Rosa: Das hat damit zu tun, was von Frauen mit Migrationshintergrund erwartet wird. Du hast vorher schon davon gesprochen, es geht um Sexarbeit, um Putzen,…

Marie: oder Pflege...

Nafissa: Pflegeassistentin wurde mir oft empfohlen, aber das wollte ich nicht.

Lisa: Ich bin im Gegensatz dazu sehr privilegiert, ich darf hier sein, habe einen Pass. Im akademischen Bereich gibt es weniger Vorurteile gegenüber Frauen. Dennoch wird von mir erwartet, nicht politisch zu sein.


Als hätte ich kein Recht, etwas zu sagen, weil ich Ausländerin bin. Die Leute verstehen nicht, warum ich mich für Schweizer Politik interessiere.

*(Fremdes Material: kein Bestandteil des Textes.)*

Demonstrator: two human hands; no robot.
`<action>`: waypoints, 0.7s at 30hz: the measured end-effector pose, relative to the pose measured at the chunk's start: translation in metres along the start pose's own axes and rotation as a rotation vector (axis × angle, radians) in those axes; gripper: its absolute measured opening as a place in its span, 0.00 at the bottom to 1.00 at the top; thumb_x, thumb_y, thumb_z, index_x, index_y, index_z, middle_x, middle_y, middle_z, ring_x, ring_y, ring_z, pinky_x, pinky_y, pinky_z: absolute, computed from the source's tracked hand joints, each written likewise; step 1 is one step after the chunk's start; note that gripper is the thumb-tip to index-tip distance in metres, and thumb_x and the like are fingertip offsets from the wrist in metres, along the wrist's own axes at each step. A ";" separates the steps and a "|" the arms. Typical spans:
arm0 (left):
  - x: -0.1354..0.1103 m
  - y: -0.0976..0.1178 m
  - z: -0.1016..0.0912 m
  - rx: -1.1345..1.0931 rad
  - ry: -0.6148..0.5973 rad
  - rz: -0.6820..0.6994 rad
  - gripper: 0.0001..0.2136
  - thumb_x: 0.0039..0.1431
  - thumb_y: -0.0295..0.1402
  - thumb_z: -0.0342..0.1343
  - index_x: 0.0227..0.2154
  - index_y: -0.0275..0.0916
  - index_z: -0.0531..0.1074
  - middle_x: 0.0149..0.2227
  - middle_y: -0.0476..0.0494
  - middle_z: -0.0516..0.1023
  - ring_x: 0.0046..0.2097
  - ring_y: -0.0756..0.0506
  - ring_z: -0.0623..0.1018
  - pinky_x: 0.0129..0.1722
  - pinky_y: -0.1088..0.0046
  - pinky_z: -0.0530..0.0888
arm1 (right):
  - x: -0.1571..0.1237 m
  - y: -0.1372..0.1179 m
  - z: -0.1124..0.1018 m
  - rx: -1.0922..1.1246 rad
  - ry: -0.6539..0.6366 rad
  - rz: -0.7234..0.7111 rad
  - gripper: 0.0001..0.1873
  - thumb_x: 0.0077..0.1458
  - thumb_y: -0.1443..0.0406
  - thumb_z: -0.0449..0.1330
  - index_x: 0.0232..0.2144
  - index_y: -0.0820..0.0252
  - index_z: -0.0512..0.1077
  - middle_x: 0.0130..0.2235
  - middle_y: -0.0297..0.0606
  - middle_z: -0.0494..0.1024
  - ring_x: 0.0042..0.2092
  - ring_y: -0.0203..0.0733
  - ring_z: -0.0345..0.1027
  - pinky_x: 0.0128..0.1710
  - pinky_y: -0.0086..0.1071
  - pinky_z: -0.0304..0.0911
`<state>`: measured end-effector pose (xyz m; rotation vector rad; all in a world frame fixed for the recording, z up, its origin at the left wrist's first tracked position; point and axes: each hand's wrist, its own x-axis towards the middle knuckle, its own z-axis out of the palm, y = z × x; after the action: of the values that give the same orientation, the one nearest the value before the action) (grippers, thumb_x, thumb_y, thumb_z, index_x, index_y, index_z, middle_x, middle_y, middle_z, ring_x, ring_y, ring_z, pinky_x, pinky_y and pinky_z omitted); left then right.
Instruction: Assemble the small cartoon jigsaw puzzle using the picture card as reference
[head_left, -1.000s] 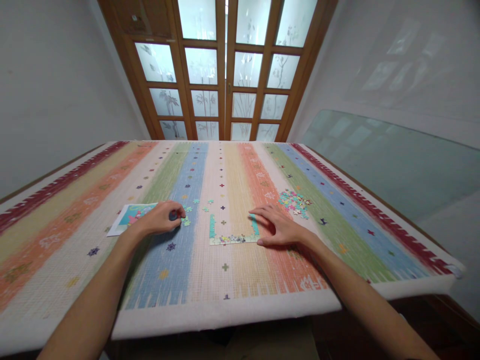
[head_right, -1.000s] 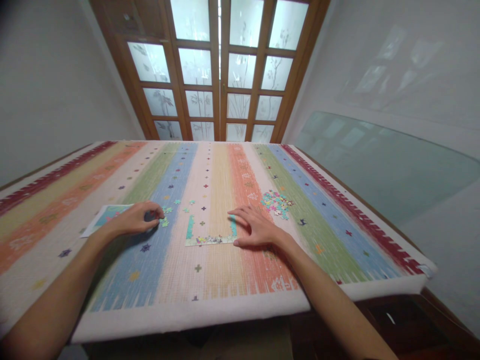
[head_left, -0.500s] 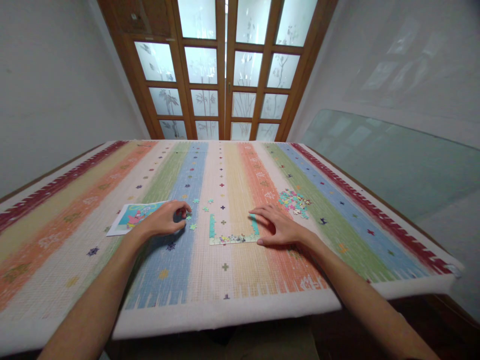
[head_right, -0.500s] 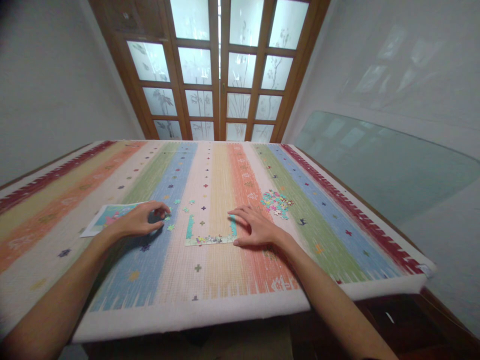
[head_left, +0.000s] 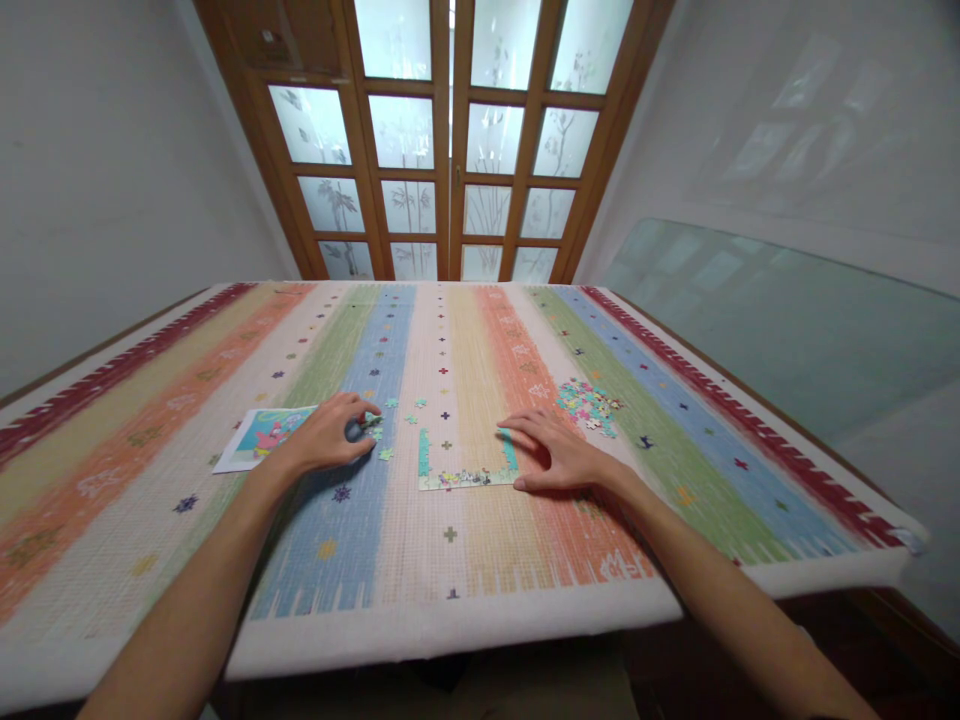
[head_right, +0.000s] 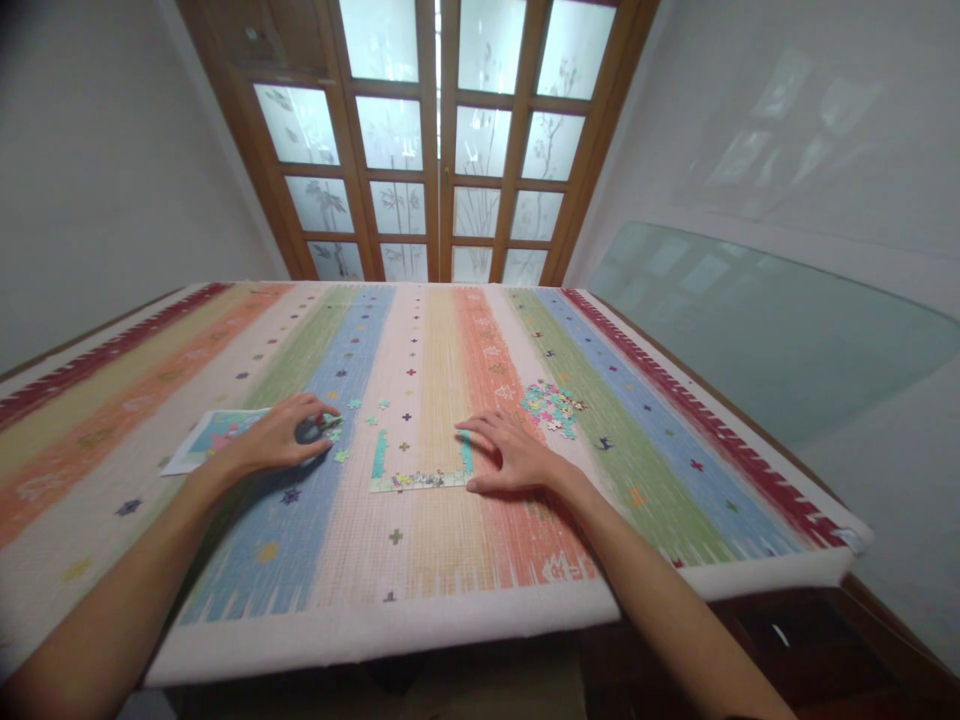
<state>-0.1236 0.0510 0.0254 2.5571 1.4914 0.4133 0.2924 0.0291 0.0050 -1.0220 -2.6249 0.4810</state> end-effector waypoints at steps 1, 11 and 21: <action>0.000 -0.001 0.000 0.010 0.018 -0.004 0.18 0.53 0.41 0.56 0.45 0.40 0.76 0.37 0.43 0.75 0.44 0.38 0.75 0.50 0.59 0.70 | 0.000 0.000 0.000 0.001 -0.003 -0.001 0.42 0.51 0.50 0.70 0.65 0.53 0.66 0.63 0.48 0.68 0.64 0.62 0.61 0.66 0.60 0.55; 0.001 -0.013 0.007 0.161 0.102 -0.073 0.16 0.54 0.34 0.52 0.43 0.39 0.78 0.40 0.38 0.76 0.45 0.35 0.74 0.50 0.57 0.70 | 0.000 0.001 0.000 0.031 0.002 -0.011 0.43 0.51 0.49 0.69 0.66 0.51 0.65 0.63 0.48 0.69 0.64 0.61 0.61 0.67 0.62 0.51; 0.006 -0.007 0.018 0.098 0.087 -0.047 0.18 0.64 0.40 0.47 0.42 0.38 0.80 0.38 0.39 0.75 0.43 0.37 0.74 0.51 0.57 0.70 | 0.000 0.003 0.001 0.016 0.004 -0.016 0.42 0.51 0.49 0.69 0.65 0.53 0.65 0.63 0.49 0.68 0.64 0.61 0.61 0.66 0.61 0.54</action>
<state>-0.1207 0.0599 0.0074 2.6033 1.6376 0.4615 0.2938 0.0310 0.0028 -0.9952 -2.6193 0.4942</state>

Nina: Ja, das ist interessant. In den Medien wird diskutiert, ob Migrant*innen das System genug verstehen, um abstimmen zu können. Ich arbeite an einer Kampagne für eine Abstimmung mit, bei der ich selbst nicht mal abstimmen darf! Dabei verstehe ich das System besser als viele Schweizer*innen.

Marie: Und wenn man sich dann engagiert, ist man auch ganz schnell wieder alleine. Ich erinnere mich z.B. an die Gespräche mit der Stadt während der Raumsuche. Bei allen Treffen mit teilweise bis zu neun Personen war ich die einzige Frau. Die politische Teilhabe müssen wir uns massiv erkämpfen, auch in linken Kreisen. Ich bin froh, dass wir in den letzten Jahren wieder eine so starke Frauengruppe an der ASZ aufgebaut haben.

Ihr habt mehrmals die Autonome Schule Zürich erwähnt. Macht es einen Unterschied, ob man sich dort als Mann oder als Frau bewegt?

Antoinette: Ich fühle mich an der Autonomen Schule wie ein Fisch im Wasser. Aber ich habe auch gemerkt, dass es im Café mehr Männer als Frauen gibt. Männer sind freier, sich zu bewegen. Sie können ohne Probleme im Café sitzen, aber muslimische Frauen haben Schwierigkeiten, dort zu sitzen.

Lisa: Dafür sind wir organisiert in der Frauengruppe! Aber ich glaube auch, dass es für eine Frau schwieriger ist, sich die Räume einzunehmen. Wenn man da ist und seine Struktur hat, dann fühlt man sich sicher. Aber Frauen haben zuerst weniger Kontakte und daher mehr Schwierigkeiten.

Nafissa: Ich hatte auch nicht so viele Kontakte. Dann habe ich gehört, dass es andere Frauen gibt und eine Frauengruppe. Jetzt fühle ich mich wohl. Ich habe auch schon von Frauen gehört, die erst gekommen sind, als sie andere Leute kannten.

Marie: Bei vielen Themen gibt es Unterschiede. Zum Beispiel wird man zur potentiellen Heiratskandidatin, wenn man einen Pass und geregelten Aufenthalt hat, das spürt man in den Gesprächen, in der Form der Annäherungsversuche. Und es ist nicht immer angenehm, als einzige Frau in den Raum zu kommen.


Räume verändern sich, wenn Frauen dort sind. Wir Frauen übernehmen eine grosse soziale Verantwortung an der ASZ.


Antoinette: Aber trotzdem ist der Raum der ASZ für mich wichtig. Allein durch Sitzen und Schauen lernt man viel. Aus jedem Land, jede*r hat mir etwas gegeben. Ich gewinne immer etwas: ein Danke, Trost oder eine Umarmung.